I’ve been following this on java-dev@lists.apple.com. The release of
1.6 is for OS X 10.5 and Intel 64-bit only. So far as I know, Apple
has said nothing about releasing it for older versions of OS X or
other architectures, which makes it useless for us.
(An aside: This hits rights on the nose my ever-growing dislike for
closed-source software, as it puts us at the mercy of a third party…
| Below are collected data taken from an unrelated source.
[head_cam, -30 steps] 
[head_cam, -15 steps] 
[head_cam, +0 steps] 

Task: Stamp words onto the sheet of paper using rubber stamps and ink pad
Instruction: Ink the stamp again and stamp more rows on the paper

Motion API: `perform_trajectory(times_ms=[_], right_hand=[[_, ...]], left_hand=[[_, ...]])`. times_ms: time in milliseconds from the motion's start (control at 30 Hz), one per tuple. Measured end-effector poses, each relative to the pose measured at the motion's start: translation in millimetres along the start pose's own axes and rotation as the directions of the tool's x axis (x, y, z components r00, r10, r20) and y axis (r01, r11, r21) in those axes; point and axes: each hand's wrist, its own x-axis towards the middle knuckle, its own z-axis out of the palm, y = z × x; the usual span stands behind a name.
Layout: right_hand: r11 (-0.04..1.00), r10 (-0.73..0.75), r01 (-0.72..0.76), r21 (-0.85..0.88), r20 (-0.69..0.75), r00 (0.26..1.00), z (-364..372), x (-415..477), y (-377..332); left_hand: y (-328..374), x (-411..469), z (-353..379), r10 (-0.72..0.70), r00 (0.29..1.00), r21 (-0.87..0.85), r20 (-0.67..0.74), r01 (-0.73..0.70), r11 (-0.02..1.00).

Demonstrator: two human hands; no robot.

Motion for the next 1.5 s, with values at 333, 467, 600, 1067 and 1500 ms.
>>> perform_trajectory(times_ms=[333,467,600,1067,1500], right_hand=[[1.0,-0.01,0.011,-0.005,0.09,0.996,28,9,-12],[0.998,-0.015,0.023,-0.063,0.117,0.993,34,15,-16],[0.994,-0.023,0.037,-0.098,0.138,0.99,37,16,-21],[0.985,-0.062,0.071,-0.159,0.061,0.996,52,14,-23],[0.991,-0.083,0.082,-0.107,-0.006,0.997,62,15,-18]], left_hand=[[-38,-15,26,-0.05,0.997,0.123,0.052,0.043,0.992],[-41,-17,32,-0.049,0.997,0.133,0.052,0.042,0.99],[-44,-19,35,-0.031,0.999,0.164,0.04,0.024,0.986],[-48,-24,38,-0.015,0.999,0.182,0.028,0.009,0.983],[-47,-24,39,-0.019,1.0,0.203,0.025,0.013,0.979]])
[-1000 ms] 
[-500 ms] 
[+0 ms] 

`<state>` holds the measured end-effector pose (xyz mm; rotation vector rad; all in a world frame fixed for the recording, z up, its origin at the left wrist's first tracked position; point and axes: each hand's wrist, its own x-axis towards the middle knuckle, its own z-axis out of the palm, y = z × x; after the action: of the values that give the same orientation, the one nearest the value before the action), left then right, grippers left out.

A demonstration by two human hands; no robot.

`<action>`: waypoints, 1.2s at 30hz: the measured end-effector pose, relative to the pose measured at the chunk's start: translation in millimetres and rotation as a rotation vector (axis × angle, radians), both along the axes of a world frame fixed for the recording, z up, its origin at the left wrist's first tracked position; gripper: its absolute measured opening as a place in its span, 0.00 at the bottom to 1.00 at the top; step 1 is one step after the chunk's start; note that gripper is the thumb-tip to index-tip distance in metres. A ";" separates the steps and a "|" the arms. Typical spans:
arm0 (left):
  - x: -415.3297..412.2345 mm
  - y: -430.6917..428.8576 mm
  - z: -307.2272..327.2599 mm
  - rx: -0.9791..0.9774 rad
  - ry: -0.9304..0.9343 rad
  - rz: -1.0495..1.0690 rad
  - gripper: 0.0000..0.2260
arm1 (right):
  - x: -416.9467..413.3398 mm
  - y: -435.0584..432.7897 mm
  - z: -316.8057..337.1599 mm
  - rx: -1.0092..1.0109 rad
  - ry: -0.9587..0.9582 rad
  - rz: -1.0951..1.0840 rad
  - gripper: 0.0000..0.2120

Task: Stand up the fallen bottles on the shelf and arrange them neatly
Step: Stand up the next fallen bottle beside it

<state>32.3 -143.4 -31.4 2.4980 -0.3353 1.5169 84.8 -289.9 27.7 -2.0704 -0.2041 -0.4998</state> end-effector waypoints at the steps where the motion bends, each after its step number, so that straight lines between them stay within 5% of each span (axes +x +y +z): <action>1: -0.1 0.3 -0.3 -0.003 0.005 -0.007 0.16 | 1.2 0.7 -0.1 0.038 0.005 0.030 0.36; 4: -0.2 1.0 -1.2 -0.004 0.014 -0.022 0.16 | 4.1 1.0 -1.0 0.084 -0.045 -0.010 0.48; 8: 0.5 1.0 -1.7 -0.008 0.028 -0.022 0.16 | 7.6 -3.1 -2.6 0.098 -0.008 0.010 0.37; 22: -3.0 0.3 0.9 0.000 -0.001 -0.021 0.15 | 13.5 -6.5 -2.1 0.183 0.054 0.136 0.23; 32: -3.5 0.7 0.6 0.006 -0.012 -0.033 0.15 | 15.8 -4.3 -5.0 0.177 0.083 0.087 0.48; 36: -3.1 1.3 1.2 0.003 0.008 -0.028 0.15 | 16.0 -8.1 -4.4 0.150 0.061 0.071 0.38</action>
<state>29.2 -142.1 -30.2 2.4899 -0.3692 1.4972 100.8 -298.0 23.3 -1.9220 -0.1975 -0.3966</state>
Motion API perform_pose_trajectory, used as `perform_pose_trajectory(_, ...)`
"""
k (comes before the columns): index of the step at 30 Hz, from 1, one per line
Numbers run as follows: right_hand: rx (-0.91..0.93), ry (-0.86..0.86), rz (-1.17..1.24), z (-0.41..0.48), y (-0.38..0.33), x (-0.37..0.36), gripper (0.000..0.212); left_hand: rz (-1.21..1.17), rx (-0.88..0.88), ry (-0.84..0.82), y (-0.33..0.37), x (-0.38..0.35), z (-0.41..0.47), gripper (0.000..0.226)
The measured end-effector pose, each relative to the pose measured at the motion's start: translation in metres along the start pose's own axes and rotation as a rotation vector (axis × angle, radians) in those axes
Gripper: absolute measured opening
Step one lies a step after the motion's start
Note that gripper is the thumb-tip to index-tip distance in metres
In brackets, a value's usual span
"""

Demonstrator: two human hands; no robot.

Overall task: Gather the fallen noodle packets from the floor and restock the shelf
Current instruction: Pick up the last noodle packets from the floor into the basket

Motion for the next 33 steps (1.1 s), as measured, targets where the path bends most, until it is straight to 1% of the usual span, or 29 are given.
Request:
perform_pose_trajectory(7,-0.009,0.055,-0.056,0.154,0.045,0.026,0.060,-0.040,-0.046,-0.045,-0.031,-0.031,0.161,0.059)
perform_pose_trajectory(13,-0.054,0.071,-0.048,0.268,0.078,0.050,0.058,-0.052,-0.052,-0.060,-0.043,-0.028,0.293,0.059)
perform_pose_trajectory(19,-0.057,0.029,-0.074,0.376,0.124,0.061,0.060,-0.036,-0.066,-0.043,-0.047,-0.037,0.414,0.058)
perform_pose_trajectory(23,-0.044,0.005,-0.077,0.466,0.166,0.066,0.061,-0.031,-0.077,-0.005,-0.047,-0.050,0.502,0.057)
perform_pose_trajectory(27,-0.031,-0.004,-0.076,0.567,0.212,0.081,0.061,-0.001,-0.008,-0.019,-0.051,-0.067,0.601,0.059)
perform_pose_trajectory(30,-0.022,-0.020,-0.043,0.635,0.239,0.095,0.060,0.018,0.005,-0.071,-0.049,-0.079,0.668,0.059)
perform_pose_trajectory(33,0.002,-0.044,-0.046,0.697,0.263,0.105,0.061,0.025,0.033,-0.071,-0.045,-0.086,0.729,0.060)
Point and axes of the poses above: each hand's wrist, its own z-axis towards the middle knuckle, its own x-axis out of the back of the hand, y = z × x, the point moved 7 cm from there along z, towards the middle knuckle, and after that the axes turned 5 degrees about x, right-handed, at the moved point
If this was all an open-source effort, there would have had hordes of
volunteers and we would have had Java 1.6 on the Mac, on all
architectures, years ago. I can’t blame Apple completely for this, as
they would have needed Sun to have opened all of the JDK by then, but
that just means that Sun should also have done that a decade ago,
rather than, what, a year ago?)
Does it not run with Java 1.5? I did a quick Google search and found some notes that suggest that Java 1.6 is not going to work until the JOGL libraries are recompiled. I don’t see any reason why Java 1.5 wouldn’t work though.
On May 7, 2008, at 11:10 AM, Michael Kiefte wrote:
I suspect something isn’t compiled for the 1.5 version. Trying to
load in Java 1.5, I get a bad class version error, which goes away
when I use Java 1.6:
Exception in thread “main” java.lang.UnsupportedClassVersionError: Bad
version number in .class file
at java.lang.ClassLoader.defineClass1(Native Method)
at java.lang.ClassLoader.defineClass(ClassLoader.java:675)
at java.security.SecureClassLoader.defineClass(SecureClassLoader.java:
124)
at java.net.URLClassLoader.defineClass(URLClassLoader.java:260)
at java.net.URLClassLoader.access$100(URLClassLoader.java:56)
at java.net.URLClassLoader$1.run(URLClassLoader.java:195)
at java.security.AccessController.doPrivileged(Native Method)
at java.net.URLClassLoader.findClass(URLClassLoader.java:188)
at java.lang.ClassLoader.loadClass(ClassLoader.java:316)
at sun.misc.Launcher$AppClassLoader.loadClass(Launcher.java:280)
at java.lang.ClassLoader.loadClass(ClassLoader.java:251)
at java.lang.ClassLoader.loadClassInternal(ClassLoader.java:374)
Well this worked for me at work on Win XP 32, but none of the demos will run for me here at home – Win XP 64.
Bat file pops up a command prompt box real fast then disappears and that all that happens
Java was 1.6.0_05 on each machine – possible configuration problem?